As the army of suits settled in beneath a firmament of chandeliers, Robert Wilkins, the president of the YMCA of the East Bay and an ordained minister, set the proceeding in context. “In the ancient book of the Hebrews, in the writings of Nehemiah,” he began, “it is recorded that after the Hebrews spent a number of years in exile, a group of men came to see Nehemiah. He asked them how things were going in Jerusalem, and they said to him, ‘Things are not going well. Our brothers and sisters are suffering, because the gates of Jerusalem have been burned. The walls lie in ruins, and the temple has been destroyed.’ And that moved Nehemiah substantially, and he went to Cyrus, the king of Persia, and asked him, ‘Can I go back and begin a redevelopment project in the city of my fathers?’ Cyrus allowed him to do so, and he went back and said, ‘Come, let us rebuild the wall of Jerusalem, and we will no longer be in disgrace.’

“And the scripture says that each person according to their own skills took a part of the project, and they worked shoulder to shoulder. Along the way, others in nearby cities looked at them and ridiculed them, saying, ‘Those people, the Hebrews, they don’t know how to build anything. It’ll fall down.’ Many in other cities resented them and said, ‘How dare they seek to build up their city, and take their place among the greats like us?’ But they kept the faith and continued to build, and the scripture says that they worked and they worked, and the wall was rebuilt, because the people had a mind and a heart to work.”

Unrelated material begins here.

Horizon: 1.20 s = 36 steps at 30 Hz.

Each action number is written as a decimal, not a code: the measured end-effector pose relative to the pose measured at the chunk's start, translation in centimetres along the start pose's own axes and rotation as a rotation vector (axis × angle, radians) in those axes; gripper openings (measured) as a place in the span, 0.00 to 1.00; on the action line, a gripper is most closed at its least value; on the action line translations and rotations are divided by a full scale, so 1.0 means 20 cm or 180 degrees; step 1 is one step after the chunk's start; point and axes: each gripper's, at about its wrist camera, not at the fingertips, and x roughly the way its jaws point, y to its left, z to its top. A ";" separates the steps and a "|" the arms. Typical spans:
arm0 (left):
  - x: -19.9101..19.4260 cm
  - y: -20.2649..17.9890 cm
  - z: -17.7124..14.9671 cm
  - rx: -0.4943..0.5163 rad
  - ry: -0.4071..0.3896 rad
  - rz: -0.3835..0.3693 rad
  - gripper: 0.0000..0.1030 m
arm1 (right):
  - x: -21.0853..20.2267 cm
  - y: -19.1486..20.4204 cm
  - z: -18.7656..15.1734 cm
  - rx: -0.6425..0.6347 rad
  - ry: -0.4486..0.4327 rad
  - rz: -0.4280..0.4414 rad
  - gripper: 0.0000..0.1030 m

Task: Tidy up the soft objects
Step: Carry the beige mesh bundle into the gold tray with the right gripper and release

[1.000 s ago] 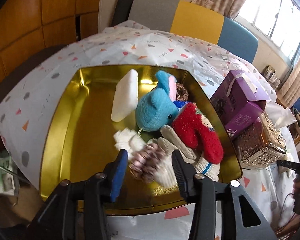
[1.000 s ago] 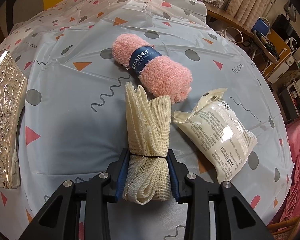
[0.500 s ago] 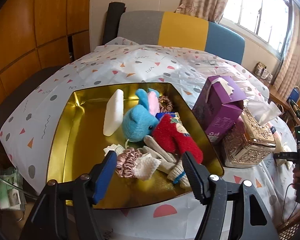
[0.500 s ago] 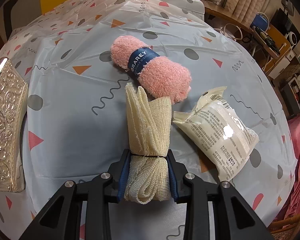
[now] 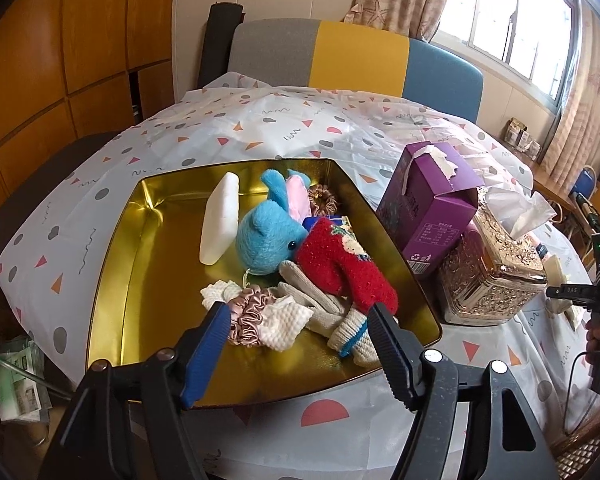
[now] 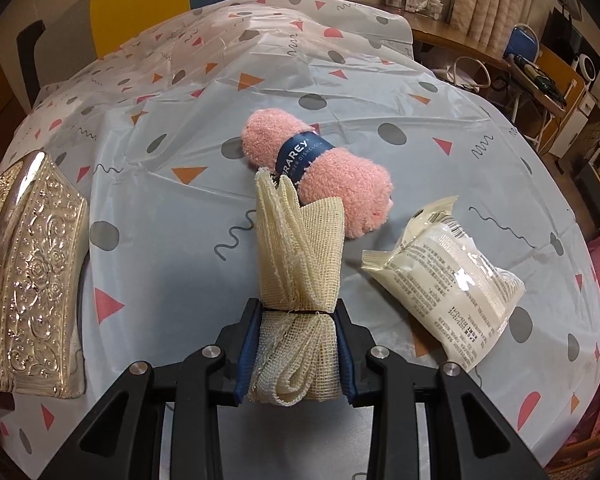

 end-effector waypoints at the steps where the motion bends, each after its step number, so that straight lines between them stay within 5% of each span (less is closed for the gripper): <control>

As the waiters began to hand out plates of hot food, and a chamber representative read from a schedule of upcoming events, the air hummed with the sound of fingers on the keys of Palm Pilots and laptops. Bobb sat beside the podium, glancing down at his notes while the emcee dispensed with a few rituals of civic boosterism: New businesses were acknowledged and applauded, the annual holiday parade was cheered, and an oversized check for $25,000 was presented to Children’s Hospital. Finally, it was time for Bobb to address the assembly, to sell the idea of a successful Oakland to its own movers and shakers. Bobb can speak quite passionately when the occasion calls for it, but today’s presentation sounded more like an annual shareholders’ report — filled with numbers, spreadsheets, and an aura of inevitability. “Oakland is engaged in an economic resurgence, and we see that resurgence continuing,” he boasted. “We may not have as much money as many of our sister cities around the Bay Area, but no one can outhustle us. Wherever there is a deal to be made, we will go there.”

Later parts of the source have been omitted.